• _Exercise goal_
From top to bottom, print the listing word for word and skip any pictures it contains.

______________________________

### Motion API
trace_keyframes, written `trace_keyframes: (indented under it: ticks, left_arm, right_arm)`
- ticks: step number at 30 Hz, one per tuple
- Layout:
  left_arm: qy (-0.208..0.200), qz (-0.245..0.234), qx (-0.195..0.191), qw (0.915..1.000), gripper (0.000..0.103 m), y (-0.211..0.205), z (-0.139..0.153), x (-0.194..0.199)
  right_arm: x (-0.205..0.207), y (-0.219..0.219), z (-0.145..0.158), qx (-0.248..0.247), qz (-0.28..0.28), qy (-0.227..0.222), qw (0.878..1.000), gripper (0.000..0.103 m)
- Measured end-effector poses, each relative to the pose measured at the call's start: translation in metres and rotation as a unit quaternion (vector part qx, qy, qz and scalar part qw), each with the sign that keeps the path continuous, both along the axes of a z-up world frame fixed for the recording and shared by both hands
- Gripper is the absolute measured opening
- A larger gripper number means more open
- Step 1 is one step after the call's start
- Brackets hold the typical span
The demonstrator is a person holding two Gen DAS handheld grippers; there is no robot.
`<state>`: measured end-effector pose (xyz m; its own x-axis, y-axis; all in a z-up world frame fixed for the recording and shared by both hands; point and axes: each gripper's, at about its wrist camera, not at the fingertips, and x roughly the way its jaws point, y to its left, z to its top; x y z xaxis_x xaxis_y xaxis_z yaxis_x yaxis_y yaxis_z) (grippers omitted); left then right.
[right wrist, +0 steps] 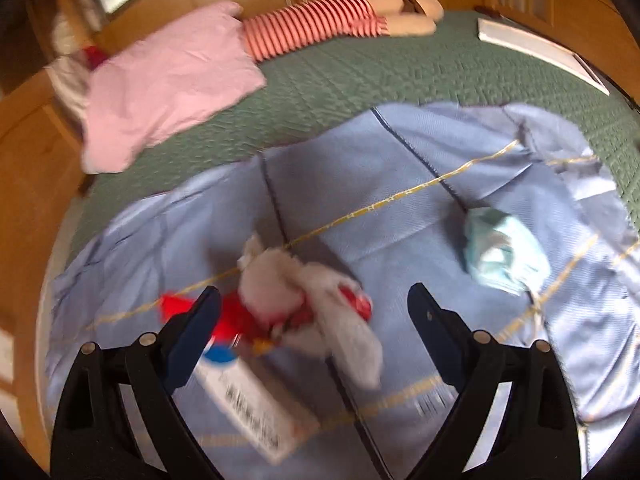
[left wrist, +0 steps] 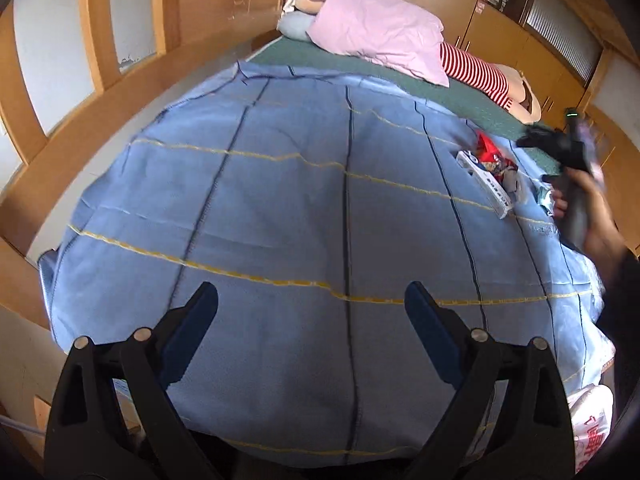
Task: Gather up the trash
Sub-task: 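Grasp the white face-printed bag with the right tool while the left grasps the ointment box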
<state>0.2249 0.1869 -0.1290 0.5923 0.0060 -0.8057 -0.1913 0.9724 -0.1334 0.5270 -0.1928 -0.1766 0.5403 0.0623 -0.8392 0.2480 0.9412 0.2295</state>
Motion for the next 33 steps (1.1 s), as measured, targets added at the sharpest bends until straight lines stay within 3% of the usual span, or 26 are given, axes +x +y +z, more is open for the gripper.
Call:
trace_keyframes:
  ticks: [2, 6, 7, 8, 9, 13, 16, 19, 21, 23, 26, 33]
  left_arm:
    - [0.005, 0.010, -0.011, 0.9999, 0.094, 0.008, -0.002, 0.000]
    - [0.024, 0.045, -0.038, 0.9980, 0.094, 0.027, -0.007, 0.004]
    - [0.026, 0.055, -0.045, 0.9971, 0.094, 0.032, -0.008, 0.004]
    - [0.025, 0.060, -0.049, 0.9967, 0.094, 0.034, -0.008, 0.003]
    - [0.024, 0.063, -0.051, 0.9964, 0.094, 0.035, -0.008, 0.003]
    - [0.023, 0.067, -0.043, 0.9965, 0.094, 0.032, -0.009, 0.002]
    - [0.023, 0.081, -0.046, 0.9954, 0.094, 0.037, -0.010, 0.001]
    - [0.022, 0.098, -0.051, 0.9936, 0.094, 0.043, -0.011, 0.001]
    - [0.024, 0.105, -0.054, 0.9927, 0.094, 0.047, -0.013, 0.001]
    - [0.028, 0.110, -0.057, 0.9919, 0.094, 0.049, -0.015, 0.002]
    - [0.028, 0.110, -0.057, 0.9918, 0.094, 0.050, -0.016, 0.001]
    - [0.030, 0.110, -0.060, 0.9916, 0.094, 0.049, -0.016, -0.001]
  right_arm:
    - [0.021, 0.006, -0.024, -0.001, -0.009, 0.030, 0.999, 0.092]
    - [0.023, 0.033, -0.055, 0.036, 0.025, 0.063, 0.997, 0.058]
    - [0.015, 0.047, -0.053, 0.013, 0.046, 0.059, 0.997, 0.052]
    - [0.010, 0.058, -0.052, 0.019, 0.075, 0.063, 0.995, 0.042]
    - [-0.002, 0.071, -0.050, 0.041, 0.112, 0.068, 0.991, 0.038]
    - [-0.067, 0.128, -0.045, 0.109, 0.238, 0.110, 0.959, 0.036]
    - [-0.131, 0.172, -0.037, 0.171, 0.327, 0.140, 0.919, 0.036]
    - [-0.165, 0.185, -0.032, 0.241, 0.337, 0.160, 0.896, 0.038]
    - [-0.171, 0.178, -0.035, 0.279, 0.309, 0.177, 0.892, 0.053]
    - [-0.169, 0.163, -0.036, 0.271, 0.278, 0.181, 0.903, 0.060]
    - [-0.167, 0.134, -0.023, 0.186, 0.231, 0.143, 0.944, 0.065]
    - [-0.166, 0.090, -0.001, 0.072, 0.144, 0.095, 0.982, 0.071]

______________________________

• _Output for this task_
### Motion API
trace_keyframes, written `trace_keyframes: (indented under it: ticks, left_arm, right_arm)`
- ticks: step number at 30 Hz, one per tuple
- Layout:
  left_arm: qy (-0.208..0.200), qz (-0.245..0.234), qx (-0.195..0.191), qw (0.915..1.000), gripper (0.000..0.103 m), y (-0.211..0.205), z (-0.139..0.153), x (-0.194..0.199)
  right_arm: x (-0.205..0.207), y (-0.219..0.219), z (-0.145..0.158), qx (-0.248..0.247), qz (-0.28..0.28), qy (-0.227..0.222), qw (0.878..1.000), gripper (0.000..0.103 m)
- Measured end-effector poses, each relative to the pose measured at the call's start: translation in metres and rotation as a unit quaternion (vector part qx, qy, qz and scalar part qw), each with the sign that keeps the path continuous, both along the axes of a z-up world frame fixed for the recording and shared by both hands
- Gripper is the absolute measured opening
- A larger gripper number means more open
- Step 1 is one step after the call's start
- Brackets hold the typical span
The demonstrator is a person holding two Gen DAS handheld grippers; there is no robot.
`<state>`: measured end-effector pose (xyz m; its own x-axis, y-axis; all in a z-up world frame fixed for the recording and shared by both hands; point and axes: each gripper's, at about its wrist camera, not at the fingertips, and x roughly the way its jaws point, y to its left, z to its top; x y z xaxis_x xaxis_y xaxis_z yaxis_x yaxis_y yaxis_z) (grippers omitted); left then right.
[right wrist, +0 steps] 
[left wrist, +0 steps] 
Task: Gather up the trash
Sub-task: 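Grasp the white face-printed bag with the right tool while the left grasps the ointment box
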<state>0.2249 0.1869 -0.1290 0.5923 0.0060 -0.8057 -0.1913 0.9724 -0.1334 0.5270 -0.1928 -0.1766 0.5403 0.0623 -0.8392 0.2480 0.9412 0.2295</state>
Motion for the next 33 steps (1.1 s), as measured, targets added at the sharpest bends until straight lines stay within 3% of the usual span, or 26 are given, axes +x +y +z, more is open for the gripper.
Call:
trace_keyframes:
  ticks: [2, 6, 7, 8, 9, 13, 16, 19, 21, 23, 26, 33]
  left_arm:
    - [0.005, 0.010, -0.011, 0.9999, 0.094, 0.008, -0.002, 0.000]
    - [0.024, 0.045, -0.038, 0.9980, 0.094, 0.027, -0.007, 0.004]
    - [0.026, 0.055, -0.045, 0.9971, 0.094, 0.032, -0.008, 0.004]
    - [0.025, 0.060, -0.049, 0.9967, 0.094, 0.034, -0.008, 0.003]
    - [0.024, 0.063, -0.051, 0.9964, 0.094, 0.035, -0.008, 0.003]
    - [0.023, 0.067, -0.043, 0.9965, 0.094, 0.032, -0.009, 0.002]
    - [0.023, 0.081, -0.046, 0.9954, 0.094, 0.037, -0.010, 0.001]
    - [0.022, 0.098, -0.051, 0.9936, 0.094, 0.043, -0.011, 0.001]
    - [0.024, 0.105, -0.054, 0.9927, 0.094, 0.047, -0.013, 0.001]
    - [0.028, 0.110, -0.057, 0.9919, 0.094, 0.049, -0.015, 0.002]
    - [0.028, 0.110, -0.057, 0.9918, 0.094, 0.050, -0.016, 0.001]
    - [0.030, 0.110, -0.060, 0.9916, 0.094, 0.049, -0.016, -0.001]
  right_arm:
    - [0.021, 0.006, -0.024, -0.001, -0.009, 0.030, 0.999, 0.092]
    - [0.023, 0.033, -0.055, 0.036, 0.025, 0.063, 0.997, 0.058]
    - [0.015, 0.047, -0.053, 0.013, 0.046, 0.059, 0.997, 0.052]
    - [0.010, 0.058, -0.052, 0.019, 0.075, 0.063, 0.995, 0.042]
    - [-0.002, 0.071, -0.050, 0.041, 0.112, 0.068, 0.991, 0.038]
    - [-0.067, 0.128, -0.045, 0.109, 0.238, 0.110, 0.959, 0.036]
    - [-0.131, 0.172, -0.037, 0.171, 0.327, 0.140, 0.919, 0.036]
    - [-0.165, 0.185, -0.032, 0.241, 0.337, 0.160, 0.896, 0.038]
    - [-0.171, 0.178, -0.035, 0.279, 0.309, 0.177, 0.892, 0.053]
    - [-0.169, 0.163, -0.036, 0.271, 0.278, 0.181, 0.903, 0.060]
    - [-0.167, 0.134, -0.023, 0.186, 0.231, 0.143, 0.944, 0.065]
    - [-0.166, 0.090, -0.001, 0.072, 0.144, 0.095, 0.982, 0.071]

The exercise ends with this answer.